20250213 ‐ set up python monitoring - cywongg/2025 GitHub Wiki
To set up a heartbeat for your Python application and monitor its status based on logs, follow these steps with minimal changes:
1. Add Heartbeat Logging to the Python App
Modify your application to log a heartbeat at regular intervals using a background thread.
import logging
import threading
import time
logger = logging.getLogger(__name__)
def heartbeat():
"""Logs heartbeat every 30 seconds."""
while True:
logger.info("HEARTBEAT")
time.sleep(30) # Adjust interval as needed
# Start the heartbeat thread on application startup
heartbeat_thread = threading.Thread(target=heartbeat, daemon=True)
heartbeat_thread.start()
Key Points:
- Minimal code change: Adds a daemon thread that logs "HEARTBEAT" every 30 seconds.
- Ensure your application already logs errors/warnings (e.g., using
logger.error("...")
).
2. Set Up Filebeat on the Machine
Install and configure Filebeat to ship logs to Elasticsearch.
Install Filebeat
# On Debian/Ubuntu
curl -L -O https://artifacts.elastic.co/downloads/beats/filebeat/filebeat-8.7.1-amd64.deb
sudo dpkg -i filebeat-8.7.1-amd64.deb
# Or use your system's package manager
Configure Filebeat
Edit /etc/filebeat/filebeat.yml
:
filebeat.inputs:
- type: filestream
enabled: true
paths:
- /path/to/your/python_app.log # Path to your application log
output.elasticsearch:
hosts: ["your-elasticsearch-host:9200"]
username: "elastic" # If authentication is enabled
password: "password"
Start Filebeat
sudo systemctl enable filebeat
sudo systemctl start filebeat
3. Create Elasticsearch/Kibana Alerts
Use Kibana to set up rules that check for missing heartbeats or errors.
a.

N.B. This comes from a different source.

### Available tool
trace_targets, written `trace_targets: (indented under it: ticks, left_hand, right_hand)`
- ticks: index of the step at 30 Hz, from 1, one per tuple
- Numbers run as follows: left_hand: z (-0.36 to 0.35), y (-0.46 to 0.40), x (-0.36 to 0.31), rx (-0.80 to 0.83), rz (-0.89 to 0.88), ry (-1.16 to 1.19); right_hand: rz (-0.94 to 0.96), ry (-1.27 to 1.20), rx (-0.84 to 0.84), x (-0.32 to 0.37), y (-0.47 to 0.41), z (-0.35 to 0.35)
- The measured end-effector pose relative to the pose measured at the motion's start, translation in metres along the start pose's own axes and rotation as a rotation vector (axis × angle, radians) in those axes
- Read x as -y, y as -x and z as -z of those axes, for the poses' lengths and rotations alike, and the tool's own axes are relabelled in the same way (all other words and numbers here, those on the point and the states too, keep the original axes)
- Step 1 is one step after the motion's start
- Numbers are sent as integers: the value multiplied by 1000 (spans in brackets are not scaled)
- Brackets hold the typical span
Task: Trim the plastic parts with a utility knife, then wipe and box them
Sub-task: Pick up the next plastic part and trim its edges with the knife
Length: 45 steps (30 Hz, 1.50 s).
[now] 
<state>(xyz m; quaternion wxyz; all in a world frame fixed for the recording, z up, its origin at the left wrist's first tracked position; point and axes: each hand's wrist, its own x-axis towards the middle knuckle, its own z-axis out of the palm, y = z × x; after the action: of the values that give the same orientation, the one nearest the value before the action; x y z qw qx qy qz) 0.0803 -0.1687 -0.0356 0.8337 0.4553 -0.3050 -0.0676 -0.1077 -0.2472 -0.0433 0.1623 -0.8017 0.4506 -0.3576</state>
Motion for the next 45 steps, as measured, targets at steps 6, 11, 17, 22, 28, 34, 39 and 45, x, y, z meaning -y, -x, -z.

Create a Data View in Kibana
- Go to Stack Management > Data Views > Create Data View.
- Name:
python_app_logs
, Index pattern:filebeat-*
.
b. Set Up Heartbeat Alert
- Go to Observability > Alerts > Manage Rules > Create Rule.

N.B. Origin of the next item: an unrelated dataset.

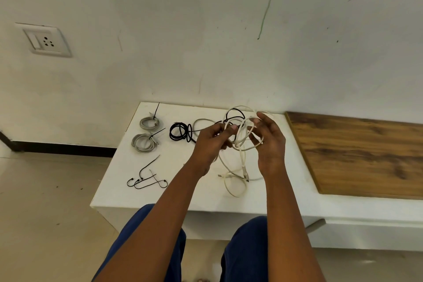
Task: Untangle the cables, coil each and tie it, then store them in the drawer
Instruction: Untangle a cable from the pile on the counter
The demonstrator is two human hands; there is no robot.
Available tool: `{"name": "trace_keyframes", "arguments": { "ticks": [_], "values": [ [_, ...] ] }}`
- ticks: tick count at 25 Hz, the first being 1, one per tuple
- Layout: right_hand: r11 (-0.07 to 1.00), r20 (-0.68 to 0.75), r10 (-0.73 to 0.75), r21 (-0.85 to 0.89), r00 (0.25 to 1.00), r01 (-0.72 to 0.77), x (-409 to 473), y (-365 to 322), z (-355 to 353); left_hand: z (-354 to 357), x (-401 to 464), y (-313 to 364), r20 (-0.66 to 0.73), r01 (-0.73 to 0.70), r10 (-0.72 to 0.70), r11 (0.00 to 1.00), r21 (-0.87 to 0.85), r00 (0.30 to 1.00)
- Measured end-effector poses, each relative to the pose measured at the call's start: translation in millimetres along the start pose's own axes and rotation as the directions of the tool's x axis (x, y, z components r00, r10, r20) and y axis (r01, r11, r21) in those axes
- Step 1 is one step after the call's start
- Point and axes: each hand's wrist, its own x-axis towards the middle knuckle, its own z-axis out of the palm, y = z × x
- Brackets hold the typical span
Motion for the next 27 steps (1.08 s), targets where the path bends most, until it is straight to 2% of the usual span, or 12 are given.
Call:
{"name": "trace_keyframes", "arguments": {
  "ticks": [3,6,8,10,12,14,16,22,25,27],
  "values": [
    [0.994,-0.051,-0.069,-0.086,0.996,0.065,-1.2,3.5,6.7,-3.2,-0.8,1.0,0.126,0.017,-0.004,0.995,-0.102,0.992],
    [0.995,-0.161,-0.094,-0.053,0.982,0.087,-1.3,4.3,7.6,-7.6,-0.5,0.4,0.230,-0.016,0.024,0.999,-0.036,0.973],
    [0.997,-0.189,-0.078,-0.025,0.979,0.074,-2.0,4.6,6.9,-8.1,-0.8,-1.0,0.208,-0.068,0.060,0.997,0.036,0.976],
    [0.999,-0.179,-0.044,0.013,0.983,0.047,-2.6,3.3,5.7,-7.3,-1.5,-1.7,0.145,-0.101,0.096,0.994,0.027,0.985],
    [0.985,-0.131,0.063,0.170,0.989,-0.040,-2.2,-0.5,4.7,-7.2,-0.7,-0.9,0.082,-0.126,0.128,0.992,-0.029,0.988],
    [0.904,-0.044,0.199,0.395,0.979,-0.166,-1.0,-3.5,3.9,-8.6,1.2,-0.9,0.030,-0.141,0.143,0.987,-0.072,0.989],
    [0.835,0.040,0.285,0.481,0.958,-0.269,-0.5,-4.1,4.2,-9.4,1.2,0.2,0.009,-0.128,0.130,0.984,-0.127,0.991],
    [0.706,0.256,0.430,0.503,0.866,-0.499,-5.8,-3.0,8.8,-16.9,3.6,5.3,0.094,-0.034,0.070,0.939,-0.341,0.993],
    [0.822,0.318,0.393,0.299,0.863,-0.485,-9.3,-2.6,15.8,-17.4,3.8,6.9,0.120,0.030,0.011,0.943,-0.332,0.993],
    [0.892,0.328,0.319,0.213,0.889,-0.399,-10.5,-0.4,19.6,-15.4,3.8,6.9,0.054,0.053,-0.037,0.944,-0.327,0.998]
  ]
}}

- Rule Type: "Elasticsearch query".
- Query:
{ "query": { "bool": { "must_not": { "exists": { "field": "message" } }, "filter": [ { "term": { "message": "HEARTBEAT" } }, { "range": { "@timestamp": { "gte": "now-35s" } } } ] } } }
- Check every: 30 seconds.
- Alert if: Number of documents is below
1
(no heartbeat in 35s).
c. Set Up Error/Warning Alert
- Create another rule with this query:
{ "query": { "bool": { "should": [ { "match": { "log.level": "ERROR" } }, { "match": { "log.level": "WARN" } } ] } } }
- Alert if: Number of documents is above
0
.
d. Trigger Actions (Optional)
- Send notifications (Email, Slack) or write to a status index using Kibana Actions.
4. Verify the Setup
- Check Logs in Kibana:
- Use Discover to see
HEARTBEAT
entries and errors.
- Use Discover to see
- Test Alerts:
- Stop the Python app to trigger the heartbeat alert.
- Inject a test error log to trigger the error alert.
Minimal Machine Changes
- Only requires:
- Installing/configuring Filebeat.
- Ensuring the Python app writes logs to a file.
- No need for exposed ports or HTTP endpoints on the app.
Alternative: Custom Script with Cron
If you prefer not to use Filebeat:
#!/bin/bash
LOG_FILE="/path/to/app.log"
STATUS=$(awk -v d1="$(date -d '35 seconds ago' '+%Y-%m-%dT%H:%M:%S')" '
/HEARTBEAT/ && $0 > d1 { heartbeat=1 }
/ERROR|WARN/ { error=1 }
END { if (!heartbeat || error) print "down"; else print "up" }' "$LOG_FILE")
curl -X POST "http://elasticsearch:9200/app_status/_doc" -H 'Content-Type: application/json' -d '{
"@timestamp": "'$(date -u +"%Y-%m-%dT%H:%M:%SZ")'",
"status": "'"$STATUS"'"
}'
Schedule with Cron:
# Run every minute
* * * * * /path/to/script.sh
This setup ensures your app's status is monitored via logs and reported to Elasticsearch with minimal changes.